>>>
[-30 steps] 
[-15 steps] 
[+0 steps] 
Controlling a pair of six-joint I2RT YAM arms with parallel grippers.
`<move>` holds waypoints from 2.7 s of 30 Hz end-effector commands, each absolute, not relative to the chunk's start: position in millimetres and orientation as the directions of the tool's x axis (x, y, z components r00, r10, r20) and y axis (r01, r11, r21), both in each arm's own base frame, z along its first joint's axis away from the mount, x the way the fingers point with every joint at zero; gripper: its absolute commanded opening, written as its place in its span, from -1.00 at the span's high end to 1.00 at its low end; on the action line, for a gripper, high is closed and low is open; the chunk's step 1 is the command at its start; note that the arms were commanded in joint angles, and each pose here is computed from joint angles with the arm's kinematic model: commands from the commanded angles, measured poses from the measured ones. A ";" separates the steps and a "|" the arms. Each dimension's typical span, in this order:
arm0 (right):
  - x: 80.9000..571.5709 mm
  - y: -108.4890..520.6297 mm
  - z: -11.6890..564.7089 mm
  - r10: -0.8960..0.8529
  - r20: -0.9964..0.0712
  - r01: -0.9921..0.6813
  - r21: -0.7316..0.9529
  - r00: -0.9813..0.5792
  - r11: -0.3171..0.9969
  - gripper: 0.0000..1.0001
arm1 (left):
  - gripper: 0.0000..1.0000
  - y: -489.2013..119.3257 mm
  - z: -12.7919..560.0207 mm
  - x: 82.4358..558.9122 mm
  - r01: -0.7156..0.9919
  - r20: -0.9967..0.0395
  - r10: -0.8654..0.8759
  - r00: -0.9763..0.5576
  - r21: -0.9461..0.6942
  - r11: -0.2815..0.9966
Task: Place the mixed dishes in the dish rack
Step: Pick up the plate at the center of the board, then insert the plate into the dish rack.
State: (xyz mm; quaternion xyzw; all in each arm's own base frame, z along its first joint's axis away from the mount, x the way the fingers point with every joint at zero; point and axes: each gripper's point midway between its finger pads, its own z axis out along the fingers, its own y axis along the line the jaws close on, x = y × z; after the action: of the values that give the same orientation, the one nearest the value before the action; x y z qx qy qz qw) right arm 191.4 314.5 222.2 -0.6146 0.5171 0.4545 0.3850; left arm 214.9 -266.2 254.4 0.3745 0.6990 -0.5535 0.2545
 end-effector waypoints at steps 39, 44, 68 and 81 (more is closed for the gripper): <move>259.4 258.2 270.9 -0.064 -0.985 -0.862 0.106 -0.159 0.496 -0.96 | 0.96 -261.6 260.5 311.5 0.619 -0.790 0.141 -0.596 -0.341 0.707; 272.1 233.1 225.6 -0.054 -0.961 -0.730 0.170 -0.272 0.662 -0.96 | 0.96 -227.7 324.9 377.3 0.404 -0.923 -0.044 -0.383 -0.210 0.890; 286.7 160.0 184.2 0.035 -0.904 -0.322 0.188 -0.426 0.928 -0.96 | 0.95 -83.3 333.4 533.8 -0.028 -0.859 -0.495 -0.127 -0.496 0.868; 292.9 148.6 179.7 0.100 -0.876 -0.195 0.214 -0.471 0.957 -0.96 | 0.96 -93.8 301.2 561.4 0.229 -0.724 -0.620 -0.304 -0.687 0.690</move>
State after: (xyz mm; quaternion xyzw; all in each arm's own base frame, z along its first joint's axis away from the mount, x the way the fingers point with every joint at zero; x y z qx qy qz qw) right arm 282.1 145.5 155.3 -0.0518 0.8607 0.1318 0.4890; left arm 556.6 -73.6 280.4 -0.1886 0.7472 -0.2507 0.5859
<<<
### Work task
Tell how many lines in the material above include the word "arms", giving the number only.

### Answer space
2